• [INSTRUCTIONS FOR THE TASK] For the entries below, the result should be an exact transcription of the lines from the one with "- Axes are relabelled" up to and including the one with "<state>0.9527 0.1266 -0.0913", and only those.

(Items from a dataset)
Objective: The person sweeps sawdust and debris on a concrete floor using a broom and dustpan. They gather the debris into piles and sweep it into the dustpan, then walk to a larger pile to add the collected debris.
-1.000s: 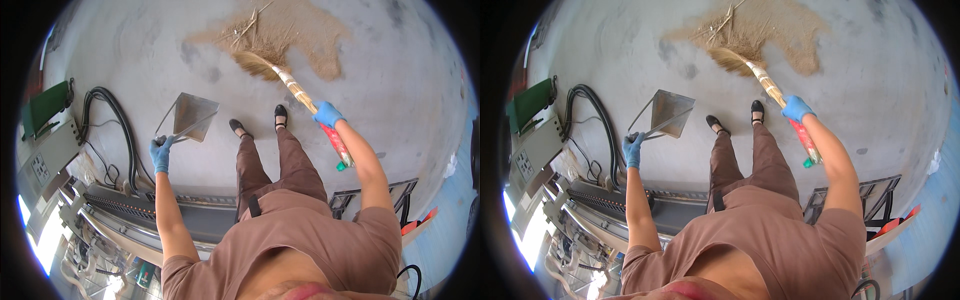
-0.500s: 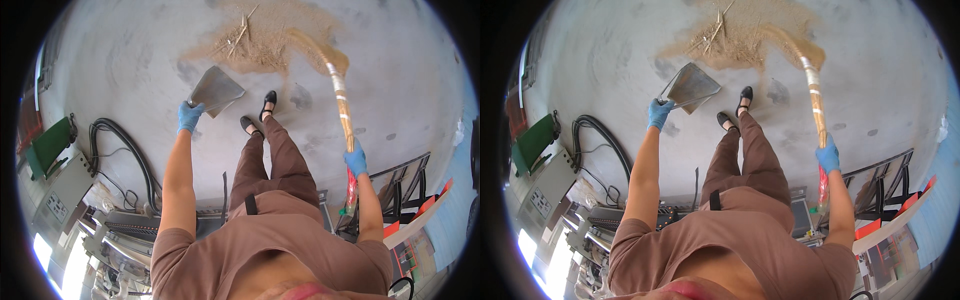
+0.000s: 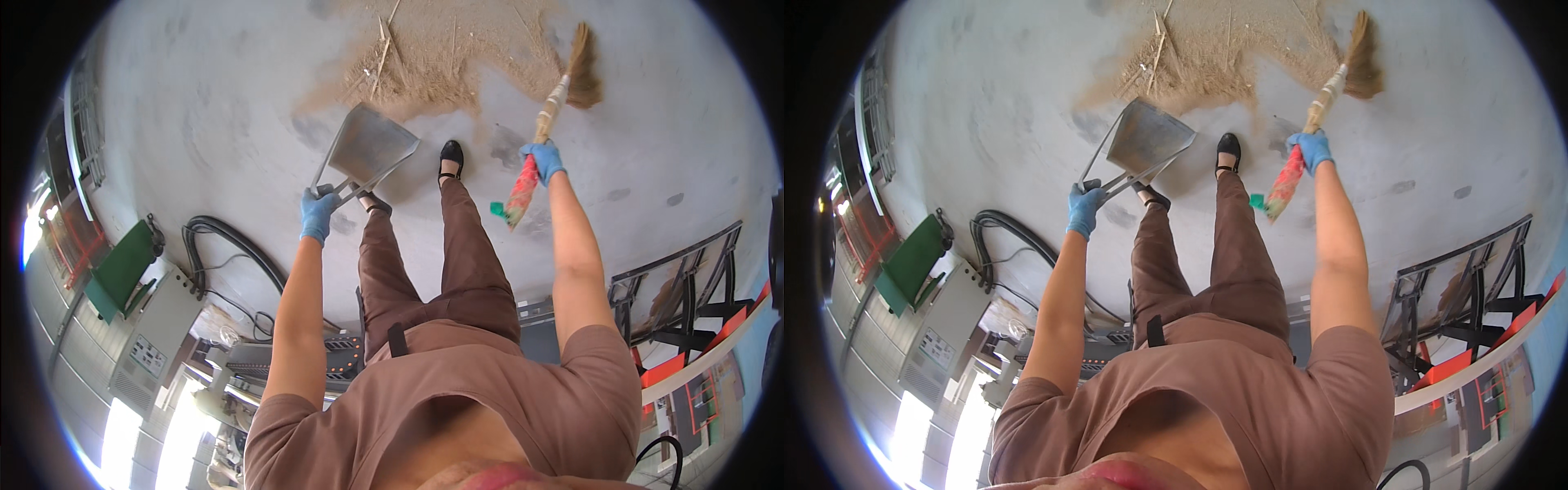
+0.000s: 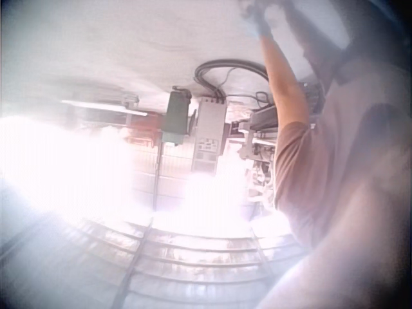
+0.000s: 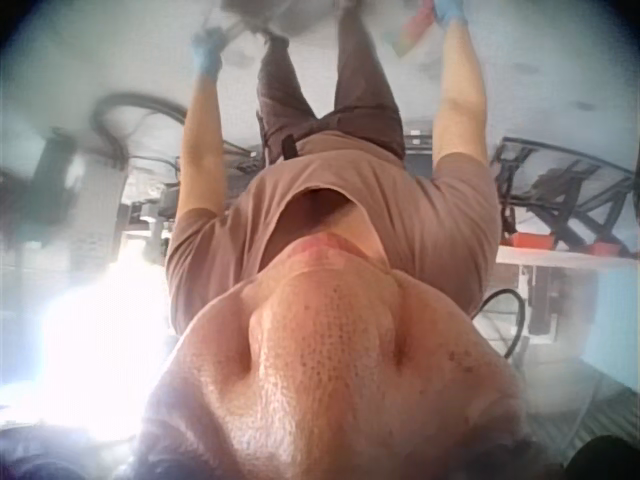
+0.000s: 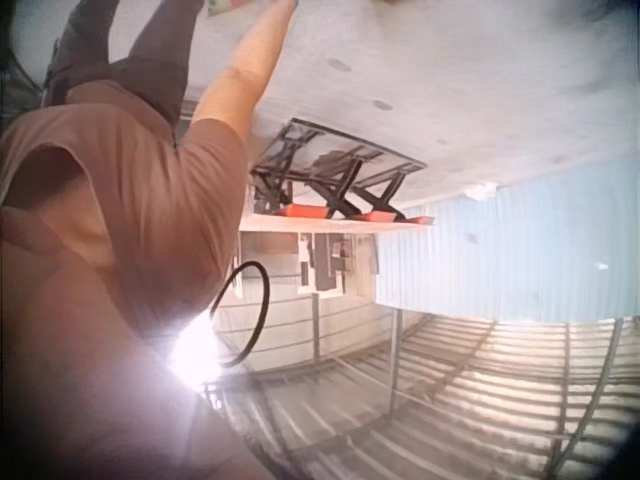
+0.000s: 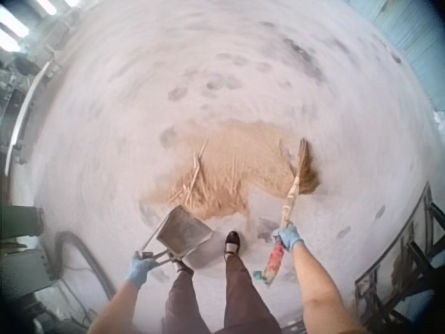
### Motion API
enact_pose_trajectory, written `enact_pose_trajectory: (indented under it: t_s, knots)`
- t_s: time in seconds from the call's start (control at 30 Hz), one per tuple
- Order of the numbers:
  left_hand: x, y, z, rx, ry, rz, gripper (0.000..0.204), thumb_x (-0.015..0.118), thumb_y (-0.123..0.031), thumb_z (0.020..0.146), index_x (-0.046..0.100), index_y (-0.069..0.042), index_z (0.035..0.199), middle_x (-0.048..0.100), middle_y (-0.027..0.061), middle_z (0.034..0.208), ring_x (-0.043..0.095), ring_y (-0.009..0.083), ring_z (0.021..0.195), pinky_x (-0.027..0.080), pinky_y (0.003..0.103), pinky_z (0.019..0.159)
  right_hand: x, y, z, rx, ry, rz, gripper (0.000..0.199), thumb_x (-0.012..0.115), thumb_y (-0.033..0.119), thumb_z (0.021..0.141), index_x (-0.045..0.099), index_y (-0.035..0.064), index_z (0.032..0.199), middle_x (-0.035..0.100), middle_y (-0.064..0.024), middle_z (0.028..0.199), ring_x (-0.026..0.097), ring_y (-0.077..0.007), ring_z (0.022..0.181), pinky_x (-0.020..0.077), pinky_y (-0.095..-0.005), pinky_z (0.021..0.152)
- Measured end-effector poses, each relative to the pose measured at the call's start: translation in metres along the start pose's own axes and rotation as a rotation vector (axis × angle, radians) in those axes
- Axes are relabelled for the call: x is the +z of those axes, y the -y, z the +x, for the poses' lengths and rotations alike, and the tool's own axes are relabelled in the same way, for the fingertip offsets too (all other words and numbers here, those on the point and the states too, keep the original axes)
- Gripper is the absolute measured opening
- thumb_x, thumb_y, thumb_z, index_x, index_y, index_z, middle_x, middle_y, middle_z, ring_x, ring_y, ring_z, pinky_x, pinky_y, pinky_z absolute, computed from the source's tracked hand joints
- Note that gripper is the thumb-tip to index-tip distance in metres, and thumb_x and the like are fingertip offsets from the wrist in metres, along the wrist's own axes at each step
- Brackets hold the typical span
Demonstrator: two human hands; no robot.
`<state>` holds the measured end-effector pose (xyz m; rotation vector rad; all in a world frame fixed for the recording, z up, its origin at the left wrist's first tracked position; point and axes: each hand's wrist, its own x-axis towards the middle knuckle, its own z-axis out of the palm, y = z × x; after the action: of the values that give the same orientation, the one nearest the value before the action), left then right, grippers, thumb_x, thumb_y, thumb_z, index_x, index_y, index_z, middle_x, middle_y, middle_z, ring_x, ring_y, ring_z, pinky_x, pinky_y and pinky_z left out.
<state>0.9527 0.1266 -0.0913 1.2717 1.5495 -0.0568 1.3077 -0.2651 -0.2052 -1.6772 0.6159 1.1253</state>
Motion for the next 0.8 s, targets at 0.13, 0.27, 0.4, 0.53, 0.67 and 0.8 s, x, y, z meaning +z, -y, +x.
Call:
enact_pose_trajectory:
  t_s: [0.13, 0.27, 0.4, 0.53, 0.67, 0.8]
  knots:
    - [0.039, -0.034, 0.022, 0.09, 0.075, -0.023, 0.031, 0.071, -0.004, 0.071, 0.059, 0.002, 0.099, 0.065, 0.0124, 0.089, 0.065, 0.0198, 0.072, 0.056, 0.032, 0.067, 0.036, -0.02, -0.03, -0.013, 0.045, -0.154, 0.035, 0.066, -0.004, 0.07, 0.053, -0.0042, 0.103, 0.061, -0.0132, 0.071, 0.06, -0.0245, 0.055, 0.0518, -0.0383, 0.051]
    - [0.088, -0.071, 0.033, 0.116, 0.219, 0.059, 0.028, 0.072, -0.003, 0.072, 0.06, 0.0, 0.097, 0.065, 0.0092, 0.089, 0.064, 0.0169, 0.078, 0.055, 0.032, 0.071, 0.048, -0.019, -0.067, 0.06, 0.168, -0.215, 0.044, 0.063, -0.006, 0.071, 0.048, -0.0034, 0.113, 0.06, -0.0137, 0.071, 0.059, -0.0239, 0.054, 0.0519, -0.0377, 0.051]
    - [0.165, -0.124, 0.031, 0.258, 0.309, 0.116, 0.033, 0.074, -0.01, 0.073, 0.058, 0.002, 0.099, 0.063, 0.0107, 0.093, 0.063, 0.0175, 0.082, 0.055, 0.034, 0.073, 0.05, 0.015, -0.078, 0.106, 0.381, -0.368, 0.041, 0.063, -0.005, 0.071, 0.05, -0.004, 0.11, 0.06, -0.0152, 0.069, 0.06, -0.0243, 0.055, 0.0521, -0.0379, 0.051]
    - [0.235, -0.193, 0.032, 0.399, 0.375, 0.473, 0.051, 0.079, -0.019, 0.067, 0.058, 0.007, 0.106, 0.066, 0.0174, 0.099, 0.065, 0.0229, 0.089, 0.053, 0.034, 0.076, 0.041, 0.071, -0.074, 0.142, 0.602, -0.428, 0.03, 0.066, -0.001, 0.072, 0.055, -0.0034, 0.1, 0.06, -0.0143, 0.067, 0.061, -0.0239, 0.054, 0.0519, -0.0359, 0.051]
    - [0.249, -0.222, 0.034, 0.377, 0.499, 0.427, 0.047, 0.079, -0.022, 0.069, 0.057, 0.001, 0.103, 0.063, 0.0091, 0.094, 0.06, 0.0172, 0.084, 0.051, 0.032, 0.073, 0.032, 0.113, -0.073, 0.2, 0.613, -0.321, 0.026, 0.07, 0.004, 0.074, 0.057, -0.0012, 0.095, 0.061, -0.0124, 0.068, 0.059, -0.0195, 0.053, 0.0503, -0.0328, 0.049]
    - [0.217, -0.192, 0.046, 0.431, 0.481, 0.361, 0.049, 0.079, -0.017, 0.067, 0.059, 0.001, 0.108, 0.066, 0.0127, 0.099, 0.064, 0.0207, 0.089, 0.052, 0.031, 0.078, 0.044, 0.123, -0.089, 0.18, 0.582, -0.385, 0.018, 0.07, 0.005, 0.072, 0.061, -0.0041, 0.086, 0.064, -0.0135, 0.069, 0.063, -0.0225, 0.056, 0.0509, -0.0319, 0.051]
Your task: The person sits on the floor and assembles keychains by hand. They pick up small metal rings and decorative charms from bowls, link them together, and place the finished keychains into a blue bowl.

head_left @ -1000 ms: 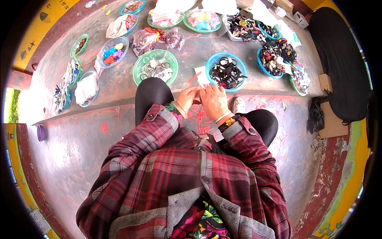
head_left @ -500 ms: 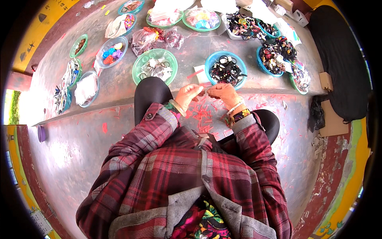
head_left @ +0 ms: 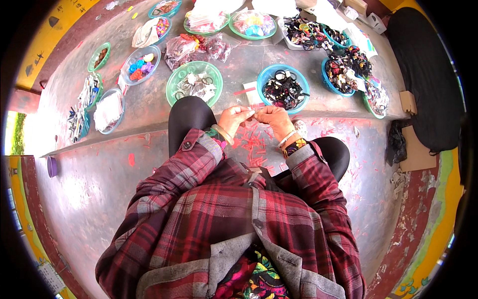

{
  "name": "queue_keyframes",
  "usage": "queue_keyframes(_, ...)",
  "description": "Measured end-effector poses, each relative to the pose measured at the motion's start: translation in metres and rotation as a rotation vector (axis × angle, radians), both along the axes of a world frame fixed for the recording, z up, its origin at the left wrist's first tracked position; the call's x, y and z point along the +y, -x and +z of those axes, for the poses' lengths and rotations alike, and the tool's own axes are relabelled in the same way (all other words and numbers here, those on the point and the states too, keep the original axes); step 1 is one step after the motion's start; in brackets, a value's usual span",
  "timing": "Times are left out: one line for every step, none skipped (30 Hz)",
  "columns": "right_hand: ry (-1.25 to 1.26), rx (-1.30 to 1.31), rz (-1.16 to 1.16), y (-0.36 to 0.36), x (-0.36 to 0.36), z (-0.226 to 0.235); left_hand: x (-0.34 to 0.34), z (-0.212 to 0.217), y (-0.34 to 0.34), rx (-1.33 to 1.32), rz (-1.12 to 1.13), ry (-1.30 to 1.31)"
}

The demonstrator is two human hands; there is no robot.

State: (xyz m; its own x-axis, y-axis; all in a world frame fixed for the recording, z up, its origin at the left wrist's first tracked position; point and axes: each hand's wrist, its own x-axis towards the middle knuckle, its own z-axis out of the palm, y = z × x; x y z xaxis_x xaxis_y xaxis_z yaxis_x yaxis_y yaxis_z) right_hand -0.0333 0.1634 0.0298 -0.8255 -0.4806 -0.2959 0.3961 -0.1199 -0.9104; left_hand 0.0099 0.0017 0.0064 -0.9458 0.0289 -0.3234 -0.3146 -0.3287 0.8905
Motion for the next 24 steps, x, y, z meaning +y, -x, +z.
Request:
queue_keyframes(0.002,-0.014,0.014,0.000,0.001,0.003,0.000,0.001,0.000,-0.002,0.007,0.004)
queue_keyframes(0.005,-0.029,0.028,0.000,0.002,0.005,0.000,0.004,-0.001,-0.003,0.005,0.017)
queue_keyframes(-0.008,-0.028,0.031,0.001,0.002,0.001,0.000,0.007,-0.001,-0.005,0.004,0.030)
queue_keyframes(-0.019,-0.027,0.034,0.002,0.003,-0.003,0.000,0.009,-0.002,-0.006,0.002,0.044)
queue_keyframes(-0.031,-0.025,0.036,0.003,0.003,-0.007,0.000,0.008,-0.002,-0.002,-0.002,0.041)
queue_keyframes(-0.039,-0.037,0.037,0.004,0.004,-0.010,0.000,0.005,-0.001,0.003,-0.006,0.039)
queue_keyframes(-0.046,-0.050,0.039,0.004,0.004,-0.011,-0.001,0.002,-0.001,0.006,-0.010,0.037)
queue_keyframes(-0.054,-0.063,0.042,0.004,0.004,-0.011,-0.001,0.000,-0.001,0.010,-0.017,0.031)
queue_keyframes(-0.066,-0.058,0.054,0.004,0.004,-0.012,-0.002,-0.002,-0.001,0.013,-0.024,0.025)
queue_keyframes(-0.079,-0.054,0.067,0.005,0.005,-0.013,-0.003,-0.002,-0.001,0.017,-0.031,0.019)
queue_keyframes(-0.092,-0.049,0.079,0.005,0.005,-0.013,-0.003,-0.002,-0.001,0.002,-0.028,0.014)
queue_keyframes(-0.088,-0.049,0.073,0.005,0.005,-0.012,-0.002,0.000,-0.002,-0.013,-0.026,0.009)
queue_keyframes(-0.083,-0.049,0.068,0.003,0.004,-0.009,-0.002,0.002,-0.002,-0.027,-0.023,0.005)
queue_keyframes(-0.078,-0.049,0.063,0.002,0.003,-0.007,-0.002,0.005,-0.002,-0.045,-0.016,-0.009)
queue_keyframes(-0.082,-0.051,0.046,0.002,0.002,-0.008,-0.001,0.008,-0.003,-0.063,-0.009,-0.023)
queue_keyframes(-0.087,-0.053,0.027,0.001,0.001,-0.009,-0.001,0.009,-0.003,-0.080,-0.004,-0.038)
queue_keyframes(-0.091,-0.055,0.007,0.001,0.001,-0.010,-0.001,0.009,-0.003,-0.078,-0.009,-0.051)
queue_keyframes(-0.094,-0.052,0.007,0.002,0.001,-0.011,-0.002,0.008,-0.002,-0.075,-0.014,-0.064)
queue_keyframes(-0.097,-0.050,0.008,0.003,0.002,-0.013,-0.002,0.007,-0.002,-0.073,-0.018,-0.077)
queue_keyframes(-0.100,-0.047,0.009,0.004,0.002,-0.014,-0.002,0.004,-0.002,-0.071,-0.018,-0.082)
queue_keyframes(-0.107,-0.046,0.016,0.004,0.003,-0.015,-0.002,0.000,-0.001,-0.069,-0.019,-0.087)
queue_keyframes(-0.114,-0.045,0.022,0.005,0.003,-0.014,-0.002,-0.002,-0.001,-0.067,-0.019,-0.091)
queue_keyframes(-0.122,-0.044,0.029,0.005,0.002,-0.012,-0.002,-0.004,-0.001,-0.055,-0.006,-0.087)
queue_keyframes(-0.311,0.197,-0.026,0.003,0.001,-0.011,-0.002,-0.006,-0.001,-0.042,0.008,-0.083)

• [TASK OUTPUT]
- Axes are relabelled for the call: x is the +z of those axes, y the -y, z the +x, for the poses' lengths and rotations alike, and the tool's own axes are relabelled in the same way, for the fingertip offsets too (all other words and numbers here, those on the point and the states too, keep the original axes)
- Gripper is the absolute measured opening
- thumb_x, thumb_y, thumb_z, index_x, index_y, index_z, middle_x, middle_y, middle_z, ring_x, ring_y, ring_z, pinky_x, pinky_y, pinky_z absolute, computed from the source's tracked hand joints
- Note that gripper is the thumb-tip to index-tip distance in metres, and thumb_x and the like are fingertip offsets from the wrist in metres, along the wrist's own axes at each step
- Brackets hold the typical span
Demonstrator: two human hands; no robot.
`<state>` holds the measured end-effector pose (xyz m; rotation vector rad; all in a world frame fixed for the recording, z up, its origin at the left wrist's first tracked position; point and axes: each hand's wrist, its own x-axis towards the middle knuckle, its own z-axis out of the palm, y = z × x; after the action: of the values that give the same orientation, the one nearest the value before the action), left then right, grippers, thumb_x, thumb_y, thumb_z, index_x, index_y, index_z, middle_x, middle_y, middle_z, ring_x, ring_y, ring_z, pinky_x, pinky_y and pinky_z left out.
<state>0.9527 0.1266 -0.0913 1.2717 1.5495 -0.0568 1.3077 -0.2651 -0.2052 -1.6772 0.6159 1.1253</state>

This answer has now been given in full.